ドログバ(右)を擁するコートジボワール代表監督では、10年W杯前に解任され悔いが残った

 ――あなたをめぐっては強烈なパーソナリティーがよく話題になる(注5)。

 「フランスでは何人かが独裁者のイメージを私に張りつけて、これには凄く心を傷つけられた。そんなのは私じゃないからね。私が率いた選手たちに聞いてみればいい。ほとんどの選手たちは、今も私を評価してくれていると思うよ。多くの選手がのちに、私の指揮下で大きく進歩できたと言ってくれた。テクニックという点では、誰に対しても何らうらやましいと思わないだけのものを備えているつもりだ」

 ――これまでで一番ガッカリしたのは?

 「コートジボワール代表を率いての10年W杯南アフリカ大会出場が、ふいになってしまったことだね。全てプランニングしてあったのに、アフリカ選手権の準々決勝でアルジェリアに負けて敗退したため、W杯開幕の数カ月前に解任されてしまって…(注6)。私は(敗戦の原因が)グループの人間的な問題だと気づくのに、後れを取ってしまったんだ。ディディエ(ドログバ)とヤヤ(トゥーレ)が私のところにやって来てね、“実はみんな何日も前から眠れていない”って打ち明けたんだ。トーゴ代表のバスが襲撃された事件のせいだった(注7)。だから何人かの選手たちは、夜が恐ろしくて不眠になってしまっていた。私は怒りに燃えてしまった。“どうしてもっと早く言ってくれなかったんだ”と思ってね。この問題にもっと早く気づいていれば、コートジボワールは、少なくとも今回のアルジェリアと同じぐらいのW杯を実現できたはずなんだ。これは確信しているよ。それどころか、もっと大きな成功を収めていたかもしれない。(W杯1次リーグで同組だった)ブラジルとポルトガルと戦うプランさえ既にできていたんだ」

 ――アルジェリアでは今もあなたが語り草になっています。

 「W杯からアルジェに戻った日のことを、私は生涯忘れないだろう。あの日、私は共和国大統領に迎えられ、街頭は100万人の人波で埋め尽くされていた。信じられないほどのサッカー熱だったね。一生の思い出だよ」」 (インタビュー=エルヴェ・プノ/L’EQUIPE、コーディネート・翻訳/結城麻里通信員)

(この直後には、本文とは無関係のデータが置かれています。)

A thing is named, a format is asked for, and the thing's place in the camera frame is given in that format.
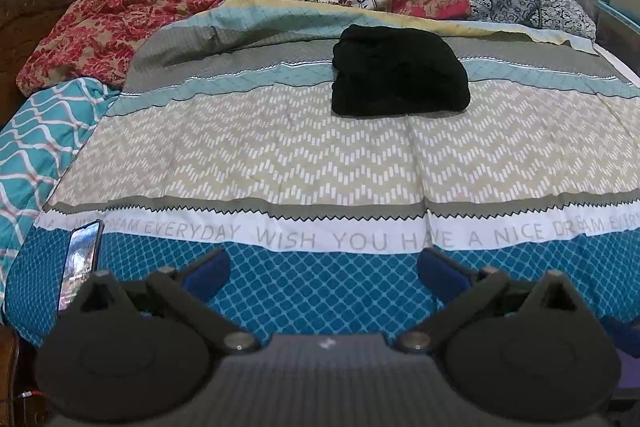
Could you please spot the printed patterned bedsheet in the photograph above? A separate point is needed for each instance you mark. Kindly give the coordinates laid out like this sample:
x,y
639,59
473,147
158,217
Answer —
x,y
320,157

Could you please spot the carved wooden headboard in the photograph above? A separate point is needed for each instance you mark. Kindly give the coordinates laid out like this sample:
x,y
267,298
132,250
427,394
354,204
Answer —
x,y
25,37

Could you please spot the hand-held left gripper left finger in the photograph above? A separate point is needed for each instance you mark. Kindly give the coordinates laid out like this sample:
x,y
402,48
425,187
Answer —
x,y
207,274

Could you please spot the smartphone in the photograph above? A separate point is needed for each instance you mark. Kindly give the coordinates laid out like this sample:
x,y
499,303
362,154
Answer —
x,y
80,264

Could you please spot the black pants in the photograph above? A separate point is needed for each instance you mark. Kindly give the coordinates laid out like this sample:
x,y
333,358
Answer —
x,y
400,72

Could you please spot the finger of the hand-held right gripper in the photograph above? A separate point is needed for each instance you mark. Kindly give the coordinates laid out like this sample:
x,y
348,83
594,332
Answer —
x,y
622,334

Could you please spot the teal lattice blanket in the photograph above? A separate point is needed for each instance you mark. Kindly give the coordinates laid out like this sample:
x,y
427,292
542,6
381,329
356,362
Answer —
x,y
45,142

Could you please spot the wooden bed frame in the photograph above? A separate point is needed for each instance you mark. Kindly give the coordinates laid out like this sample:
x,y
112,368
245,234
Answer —
x,y
20,377

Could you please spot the red floral quilt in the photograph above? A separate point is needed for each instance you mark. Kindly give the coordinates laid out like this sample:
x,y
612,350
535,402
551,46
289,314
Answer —
x,y
110,27

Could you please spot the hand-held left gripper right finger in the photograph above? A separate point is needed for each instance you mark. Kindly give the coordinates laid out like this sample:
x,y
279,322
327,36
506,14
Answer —
x,y
437,274

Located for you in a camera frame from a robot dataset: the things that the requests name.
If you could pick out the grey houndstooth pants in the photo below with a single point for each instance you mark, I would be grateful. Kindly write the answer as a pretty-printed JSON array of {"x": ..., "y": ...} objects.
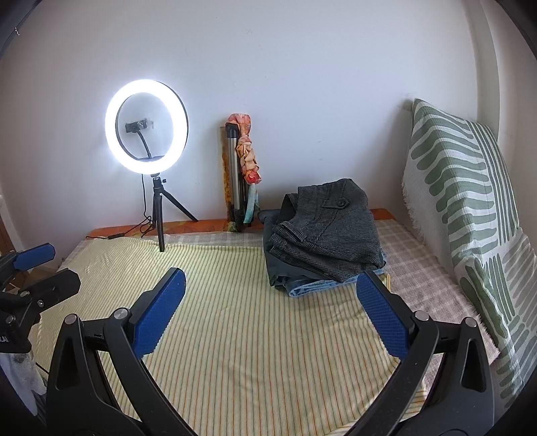
[{"x": 327, "y": 239}]

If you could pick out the folded dark grey pants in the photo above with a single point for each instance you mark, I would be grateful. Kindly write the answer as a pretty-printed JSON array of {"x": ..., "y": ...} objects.
[{"x": 279, "y": 270}]

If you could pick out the white patterned cloth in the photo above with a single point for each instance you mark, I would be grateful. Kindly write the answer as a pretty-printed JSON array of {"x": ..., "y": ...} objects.
[{"x": 21, "y": 377}]

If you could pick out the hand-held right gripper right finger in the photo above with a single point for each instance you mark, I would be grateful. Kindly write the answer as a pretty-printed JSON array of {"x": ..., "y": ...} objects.
[{"x": 379, "y": 310}]

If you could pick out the black phone holder clamp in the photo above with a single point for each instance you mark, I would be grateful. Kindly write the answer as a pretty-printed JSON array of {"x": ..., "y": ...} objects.
[{"x": 134, "y": 125}]

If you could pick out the folded silver tripod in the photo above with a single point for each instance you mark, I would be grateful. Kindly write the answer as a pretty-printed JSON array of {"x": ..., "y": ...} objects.
[{"x": 233, "y": 167}]

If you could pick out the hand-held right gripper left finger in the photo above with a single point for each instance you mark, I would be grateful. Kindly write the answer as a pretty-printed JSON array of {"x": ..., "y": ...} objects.
[{"x": 161, "y": 310}]

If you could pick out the black mini tripod stand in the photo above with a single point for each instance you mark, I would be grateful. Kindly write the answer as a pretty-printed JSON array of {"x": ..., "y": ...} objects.
[{"x": 159, "y": 218}]

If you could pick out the yellow striped cloth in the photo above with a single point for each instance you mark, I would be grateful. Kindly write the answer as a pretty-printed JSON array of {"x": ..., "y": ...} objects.
[{"x": 251, "y": 335}]

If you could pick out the green and white patterned pillow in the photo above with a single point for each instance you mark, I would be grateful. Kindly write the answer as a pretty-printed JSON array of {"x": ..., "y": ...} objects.
[{"x": 457, "y": 180}]

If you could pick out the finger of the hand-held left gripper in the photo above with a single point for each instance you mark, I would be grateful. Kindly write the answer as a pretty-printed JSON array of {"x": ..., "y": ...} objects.
[
  {"x": 58, "y": 285},
  {"x": 35, "y": 255}
]

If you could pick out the folded tripod with floral cloth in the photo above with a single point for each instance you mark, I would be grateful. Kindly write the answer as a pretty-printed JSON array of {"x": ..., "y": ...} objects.
[{"x": 247, "y": 159}]

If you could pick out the folded blue jeans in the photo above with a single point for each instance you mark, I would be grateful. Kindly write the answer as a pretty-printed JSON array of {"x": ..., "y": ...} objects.
[{"x": 310, "y": 287}]

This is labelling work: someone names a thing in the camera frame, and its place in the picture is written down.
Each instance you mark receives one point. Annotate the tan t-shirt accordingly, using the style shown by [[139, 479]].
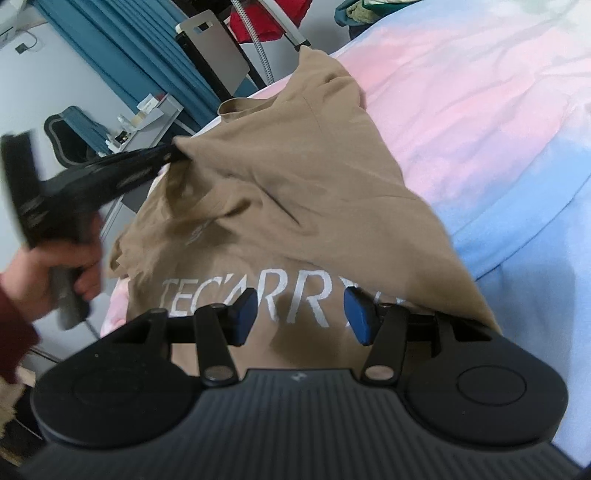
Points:
[[300, 207]]

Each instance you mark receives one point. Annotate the teal garment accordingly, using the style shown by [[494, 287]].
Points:
[[340, 14]]

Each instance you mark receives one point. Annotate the black wall socket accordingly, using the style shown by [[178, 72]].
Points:
[[21, 47]]

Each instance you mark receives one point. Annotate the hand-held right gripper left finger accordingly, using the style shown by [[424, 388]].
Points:
[[244, 316]]

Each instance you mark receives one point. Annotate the yellow-green garment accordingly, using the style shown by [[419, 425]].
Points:
[[358, 13]]

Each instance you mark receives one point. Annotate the white air conditioner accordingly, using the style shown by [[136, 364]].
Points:
[[9, 32]]

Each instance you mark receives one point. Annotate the blue curtain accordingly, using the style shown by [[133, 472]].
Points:
[[115, 37]]

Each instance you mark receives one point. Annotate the person's left hand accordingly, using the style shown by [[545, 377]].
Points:
[[32, 277]]

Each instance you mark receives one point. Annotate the white tissue box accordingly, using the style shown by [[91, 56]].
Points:
[[147, 104]]

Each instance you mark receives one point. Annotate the garment steamer stand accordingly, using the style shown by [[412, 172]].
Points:
[[288, 23]]

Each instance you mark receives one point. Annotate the red garment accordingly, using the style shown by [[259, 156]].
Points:
[[258, 23]]

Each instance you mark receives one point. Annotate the white dressing table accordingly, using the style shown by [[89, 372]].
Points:
[[152, 115]]

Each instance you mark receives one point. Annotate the person's left forearm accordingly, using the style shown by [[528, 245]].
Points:
[[14, 337]]

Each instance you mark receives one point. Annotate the wavy frame mirror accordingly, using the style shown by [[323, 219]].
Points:
[[76, 129]]

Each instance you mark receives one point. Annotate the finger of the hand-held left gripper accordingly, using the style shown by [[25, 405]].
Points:
[[143, 177], [134, 154]]

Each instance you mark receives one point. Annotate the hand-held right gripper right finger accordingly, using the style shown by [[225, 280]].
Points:
[[358, 318]]

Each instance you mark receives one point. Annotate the pastel tie-dye bed sheet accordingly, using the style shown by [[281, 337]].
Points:
[[485, 138]]

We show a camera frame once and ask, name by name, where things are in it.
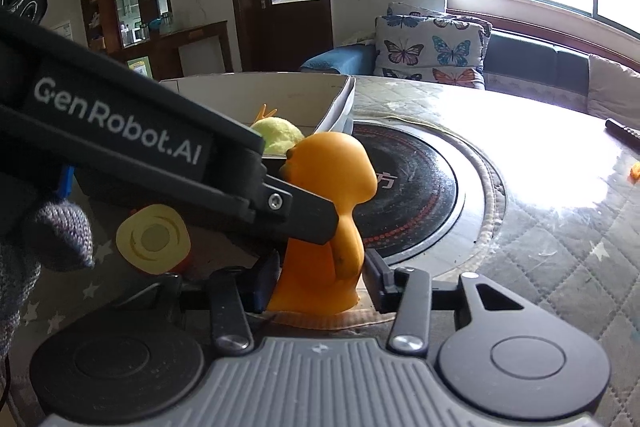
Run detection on cardboard box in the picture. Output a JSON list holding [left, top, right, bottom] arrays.
[[75, 73, 357, 233]]

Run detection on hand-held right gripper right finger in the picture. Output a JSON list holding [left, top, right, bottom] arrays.
[[362, 249, 556, 355]]

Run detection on yellow plush chick toy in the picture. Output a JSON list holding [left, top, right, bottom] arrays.
[[249, 103, 306, 156]]

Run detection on beige cushion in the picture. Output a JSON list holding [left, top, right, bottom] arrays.
[[586, 54, 640, 118]]

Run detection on white refrigerator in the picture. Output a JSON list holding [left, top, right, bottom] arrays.
[[47, 21, 74, 42]]

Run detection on butterfly print pillow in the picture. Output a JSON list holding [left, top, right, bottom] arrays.
[[387, 2, 493, 52], [374, 14, 486, 88]]

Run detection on orange dinosaur toy figure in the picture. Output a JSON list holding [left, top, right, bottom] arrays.
[[267, 132, 378, 315]]

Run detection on yellow plastic toy figure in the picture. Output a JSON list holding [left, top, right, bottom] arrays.
[[116, 203, 192, 277]]

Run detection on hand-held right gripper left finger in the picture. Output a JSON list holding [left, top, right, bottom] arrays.
[[75, 251, 282, 355]]

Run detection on black remote control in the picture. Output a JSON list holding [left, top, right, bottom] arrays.
[[604, 118, 640, 148]]

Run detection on dark green bench cushion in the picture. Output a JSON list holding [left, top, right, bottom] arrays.
[[482, 29, 591, 98]]

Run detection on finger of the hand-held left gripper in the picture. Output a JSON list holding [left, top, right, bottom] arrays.
[[252, 173, 341, 246]]

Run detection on round black induction cooker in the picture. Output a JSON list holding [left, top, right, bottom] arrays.
[[350, 119, 507, 268]]

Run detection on blue seat cushion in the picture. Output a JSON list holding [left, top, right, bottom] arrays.
[[299, 43, 378, 75]]

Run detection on person's left hand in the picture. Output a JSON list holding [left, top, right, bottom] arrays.
[[0, 172, 96, 358]]

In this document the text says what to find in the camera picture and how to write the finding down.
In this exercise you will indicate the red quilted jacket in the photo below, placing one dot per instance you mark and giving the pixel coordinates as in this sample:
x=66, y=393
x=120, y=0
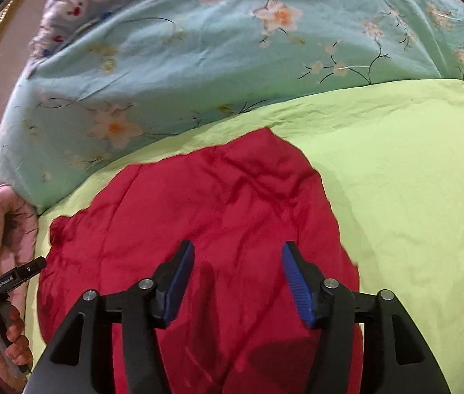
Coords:
x=223, y=221

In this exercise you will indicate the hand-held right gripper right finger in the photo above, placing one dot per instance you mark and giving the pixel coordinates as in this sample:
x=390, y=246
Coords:
x=297, y=287

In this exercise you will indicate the light green blanket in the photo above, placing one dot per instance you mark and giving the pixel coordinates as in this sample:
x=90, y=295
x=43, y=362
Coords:
x=412, y=197

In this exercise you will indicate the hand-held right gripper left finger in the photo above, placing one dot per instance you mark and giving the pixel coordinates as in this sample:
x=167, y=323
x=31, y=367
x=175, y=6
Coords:
x=178, y=283

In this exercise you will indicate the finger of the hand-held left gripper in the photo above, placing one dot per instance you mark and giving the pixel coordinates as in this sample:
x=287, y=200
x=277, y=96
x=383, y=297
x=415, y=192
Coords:
x=30, y=269

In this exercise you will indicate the person's left hand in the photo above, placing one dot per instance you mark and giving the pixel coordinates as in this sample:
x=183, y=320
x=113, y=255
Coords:
x=16, y=336

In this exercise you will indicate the teal floral quilt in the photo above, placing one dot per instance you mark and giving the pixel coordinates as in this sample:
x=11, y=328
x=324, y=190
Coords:
x=215, y=57

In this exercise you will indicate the pink quilt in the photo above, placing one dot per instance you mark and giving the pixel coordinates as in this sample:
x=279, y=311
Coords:
x=14, y=230

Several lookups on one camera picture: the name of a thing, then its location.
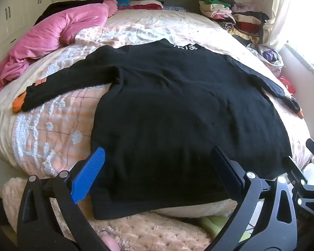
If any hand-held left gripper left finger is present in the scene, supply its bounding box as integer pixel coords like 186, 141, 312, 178
16, 147, 113, 251

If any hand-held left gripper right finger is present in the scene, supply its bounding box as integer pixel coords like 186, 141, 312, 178
210, 146, 298, 251

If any black sweater with orange cuffs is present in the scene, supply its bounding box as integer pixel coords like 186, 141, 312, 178
13, 38, 304, 220

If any clear plastic bag of clothes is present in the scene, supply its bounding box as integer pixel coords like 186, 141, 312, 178
246, 43, 284, 77

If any pile of folded clothes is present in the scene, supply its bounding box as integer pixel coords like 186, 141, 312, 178
198, 0, 270, 45

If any person's left hand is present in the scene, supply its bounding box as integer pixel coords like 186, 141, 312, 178
100, 233, 119, 251

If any peach and white bedspread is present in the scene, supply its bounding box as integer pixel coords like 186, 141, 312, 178
0, 9, 313, 178

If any yellow-green cloth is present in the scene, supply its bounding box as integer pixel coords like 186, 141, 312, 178
197, 216, 249, 243

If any red cloth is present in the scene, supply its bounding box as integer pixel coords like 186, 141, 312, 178
279, 76, 296, 95

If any fluffy pink blanket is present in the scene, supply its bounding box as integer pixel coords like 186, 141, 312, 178
1, 176, 238, 251

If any window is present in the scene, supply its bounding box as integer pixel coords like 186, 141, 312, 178
285, 0, 314, 84

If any pink quilt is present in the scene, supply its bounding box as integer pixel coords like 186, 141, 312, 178
0, 0, 118, 98

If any cream curtain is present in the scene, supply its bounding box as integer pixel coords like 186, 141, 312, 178
264, 0, 306, 53

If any blue patterned cloth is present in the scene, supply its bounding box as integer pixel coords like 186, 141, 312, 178
162, 4, 189, 12

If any red folded garment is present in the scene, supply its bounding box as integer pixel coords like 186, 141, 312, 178
129, 0, 165, 11

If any white wardrobe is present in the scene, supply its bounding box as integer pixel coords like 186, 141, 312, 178
0, 0, 53, 47

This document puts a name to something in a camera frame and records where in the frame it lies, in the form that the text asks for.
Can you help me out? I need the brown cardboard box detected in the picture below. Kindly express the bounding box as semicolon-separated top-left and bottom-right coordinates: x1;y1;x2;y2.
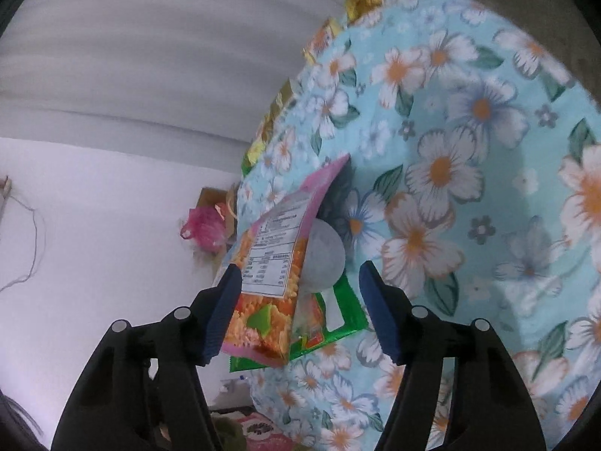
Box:
199;187;238;210

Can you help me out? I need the green fuzzy mat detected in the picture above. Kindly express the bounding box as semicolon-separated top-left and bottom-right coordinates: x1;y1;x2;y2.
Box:
211;414;247;451

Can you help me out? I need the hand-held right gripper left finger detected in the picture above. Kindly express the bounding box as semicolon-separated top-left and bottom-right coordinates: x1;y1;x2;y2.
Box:
49;264;242;451

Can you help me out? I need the green snack packet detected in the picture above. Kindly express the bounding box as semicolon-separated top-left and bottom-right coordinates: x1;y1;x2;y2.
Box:
229;275;369;373

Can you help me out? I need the blue floral blanket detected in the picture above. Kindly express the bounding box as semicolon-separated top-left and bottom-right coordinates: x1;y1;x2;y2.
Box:
237;0;601;451

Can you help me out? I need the yellow snack packet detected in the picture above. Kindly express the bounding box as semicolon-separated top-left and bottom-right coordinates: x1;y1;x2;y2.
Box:
303;18;343;64
346;0;385;25

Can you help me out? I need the thin wall cable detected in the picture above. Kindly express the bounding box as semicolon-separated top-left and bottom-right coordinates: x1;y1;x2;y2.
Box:
0;174;46;292

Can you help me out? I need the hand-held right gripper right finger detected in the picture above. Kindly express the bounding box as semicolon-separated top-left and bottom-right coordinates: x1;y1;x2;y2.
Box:
359;260;548;451

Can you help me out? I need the pink fruit print cloth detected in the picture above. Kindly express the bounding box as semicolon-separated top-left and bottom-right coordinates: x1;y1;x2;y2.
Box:
237;411;294;451

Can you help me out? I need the white curtain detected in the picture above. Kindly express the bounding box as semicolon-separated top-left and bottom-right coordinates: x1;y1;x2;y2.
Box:
0;0;390;156

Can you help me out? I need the white milk bottle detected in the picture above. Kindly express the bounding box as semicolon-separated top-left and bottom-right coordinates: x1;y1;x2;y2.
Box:
300;220;347;294

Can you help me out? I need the pink plastic bag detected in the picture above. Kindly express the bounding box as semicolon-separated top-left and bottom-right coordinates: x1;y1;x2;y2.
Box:
181;207;227;251

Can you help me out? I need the pink snack packet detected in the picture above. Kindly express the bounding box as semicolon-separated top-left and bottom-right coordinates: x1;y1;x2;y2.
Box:
213;153;350;367

 ※注5=パリSG時代に主審への執拗(しつよう)な抗議で2カ月間のベンチ入り禁止処分。ディナモ・ザグレブ(クロアチア)では11年にクラブ会長の戦術批判に激怒。試合中のハーフタイムに衝突して辞任した、などの逸話がある。

 ※注6=10年W杯南アフリカ大会出場を決めながら、同年2月のアフリカ選手権の準々決勝アルジェリア戦で延長の末に2―3で惜敗。同代表を率いて公式戦唯一の黒星だった。

 ※注7=アフリカ選手権の開幕直前、開催国アンゴラを移動中だったトーゴ代表のバスを武装勢力が襲撃。選手やスタッフ10人が死傷し、トーゴ政府が出場辞退を命じた。コートジボワールは1次リーグでトーゴと同組だった。